Dec 19, 2014
The Australian. Article by: Simon King- November 28, 2014
Unthinkable tragedy has played out this way before
Garrett, a Sydney first-grade pace bowler, dropped one short, the South African batsman played and missed and was hit on the back of the head. Greg Hobson, 21, died on the field.
“It was just a short ball, he tried to play a pull shot, missed, turned his head and he got hit in the worst possible spot,” Garrett told The Australian.
“I knew he was in trouble as soon as he got hit, because he fell to his knees straight away. I raced down the pitch, but by the time we got to him to support him, his eyes had rolled back into his head and he was struggling to breathe.”

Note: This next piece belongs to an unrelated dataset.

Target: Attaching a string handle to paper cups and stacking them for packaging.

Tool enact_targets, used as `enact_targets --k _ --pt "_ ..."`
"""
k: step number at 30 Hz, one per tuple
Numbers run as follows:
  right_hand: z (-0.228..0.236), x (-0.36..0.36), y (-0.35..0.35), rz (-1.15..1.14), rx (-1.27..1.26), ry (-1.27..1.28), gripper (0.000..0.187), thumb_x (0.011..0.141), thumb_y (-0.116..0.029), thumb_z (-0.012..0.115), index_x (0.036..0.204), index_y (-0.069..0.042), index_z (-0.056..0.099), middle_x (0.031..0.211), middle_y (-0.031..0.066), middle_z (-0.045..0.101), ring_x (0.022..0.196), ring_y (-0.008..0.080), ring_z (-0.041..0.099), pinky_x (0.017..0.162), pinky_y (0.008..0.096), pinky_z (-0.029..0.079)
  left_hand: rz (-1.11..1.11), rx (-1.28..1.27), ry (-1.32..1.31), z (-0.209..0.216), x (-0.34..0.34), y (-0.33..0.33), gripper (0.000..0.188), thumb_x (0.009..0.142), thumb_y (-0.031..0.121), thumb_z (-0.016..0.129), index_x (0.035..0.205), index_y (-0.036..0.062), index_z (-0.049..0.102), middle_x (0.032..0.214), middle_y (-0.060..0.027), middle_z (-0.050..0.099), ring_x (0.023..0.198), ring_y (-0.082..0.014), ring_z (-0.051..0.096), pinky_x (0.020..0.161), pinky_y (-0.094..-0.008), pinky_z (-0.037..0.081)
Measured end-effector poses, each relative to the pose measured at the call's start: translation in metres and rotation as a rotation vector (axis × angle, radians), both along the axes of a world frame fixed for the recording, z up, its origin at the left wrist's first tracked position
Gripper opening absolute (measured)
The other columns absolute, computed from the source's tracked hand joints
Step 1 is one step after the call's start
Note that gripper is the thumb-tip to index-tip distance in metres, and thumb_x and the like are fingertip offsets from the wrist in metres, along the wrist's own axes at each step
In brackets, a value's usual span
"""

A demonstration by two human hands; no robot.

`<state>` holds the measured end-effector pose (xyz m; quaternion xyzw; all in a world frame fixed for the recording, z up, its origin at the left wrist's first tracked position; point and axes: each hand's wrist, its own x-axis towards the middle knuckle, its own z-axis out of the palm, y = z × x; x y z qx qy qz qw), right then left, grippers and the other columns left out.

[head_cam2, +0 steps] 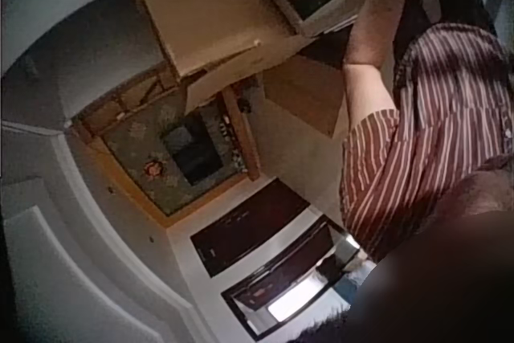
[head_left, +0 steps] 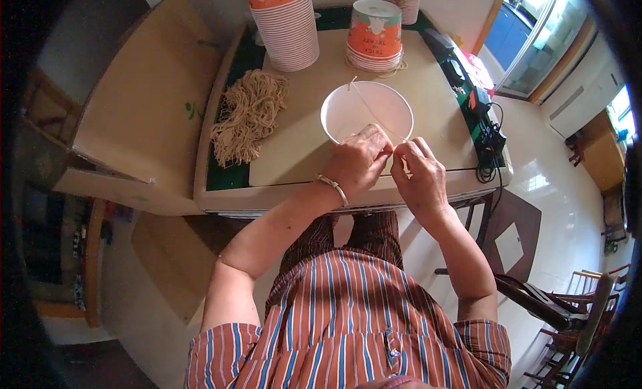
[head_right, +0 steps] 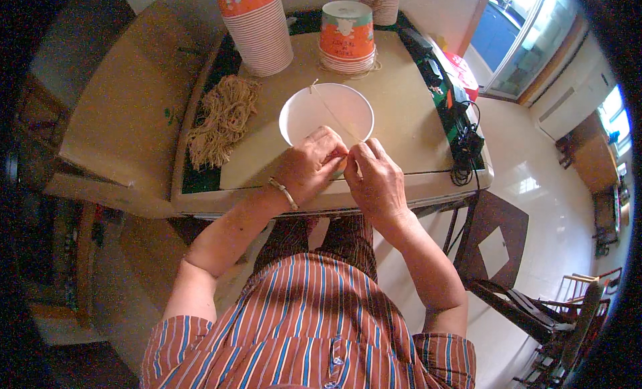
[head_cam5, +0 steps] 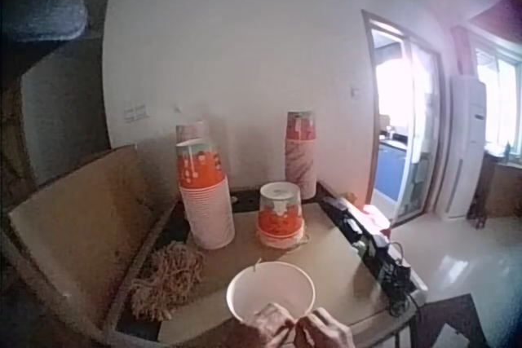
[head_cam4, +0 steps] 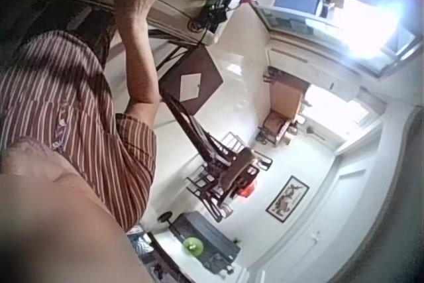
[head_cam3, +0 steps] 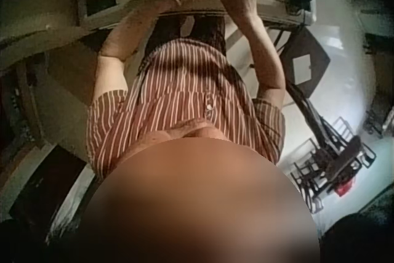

In the mid-90s, the British Columbia Cricket Association league featured several international first-class players, former Test players, some solid grade cricketers and even Malcolm Nash, the Welsh legend who had been famously hit for six sixes in six balls by Garfield Sobers in 1968.
On that sunny June day in 1995, Hobson — whose twin brother, Wayne, was also playing in the game — had decided to take his helmet off due to the heat.
Bowling at the other end and fielding in close when the ball struck was Solomons, now director of coaching at Sydney’s Kingsgrove Cricket Academy. “It was a very similar reaction to Phillip Hughes, where he didn’t collapse straight away, he went down on his hands and knees: but the one thing that will never leave me is the sound he made,” Solomons said.
“He made this groan and then he went down completely.”
Garrett said he had not been able to watch the tragic moments unfold at the SCG but reading the reports brought back all the memories of Canada. “I just remember how helpless we all felt in the field, desperately yelling for people to call an ambulance and how I wish I had just bowled a f ... king yorker instead,” he said.
For all the players involved, getting back onto the field and bowling that first ball was a giant step — and, for Garrett, one that felt like moving into a surreal haze.
“I can’t even remember bowling in the next game,” he said. “The rest of that season, it was quite bizarre. Probably the most bizarre, the strangest game to play again, was the following season at the same ground, where it all happened.”
The players were offered counselling, but ultimately it was the support of the cricket community that got them through.
“Everyone realised just how unfortunate a situation it was — the chances of it happening are just ridiculously low,” Garrett said.
“The cricketers understand the chance scenario. That was important to us as a team, and me and the Hobson family.” Solomons, who shared an attic room with Garrett at the time, saw first-hand the effect on his mate. “I think Phil handled it amazingly,” he said.
“But he was having nightmares. Our beds were at opposite ends of the attic; I was being constantly woken up with him in all sorts of distress in the middle of the night.
“The cricket community, the whole competition, got in behind him. Greg’s parents and his twin brother, everyone from the club he was playing against, said: ‘No, it’s not your fault, it’s part of the game … it could have happened to anyone — it was an accident’.
“I think that probably made the process a lot easier for Phil.”
For Garrett, bowling was never the same. “When I came back to Australia I almost gave up bowling,” he said. “You are really conscious about it — and you definitely think twice about short-pitched bowling ever again. I can only imagine what it’s doing for someone like Sean Abbott … He’s going to be pretty reluctant to ever bowl that again I reckon.”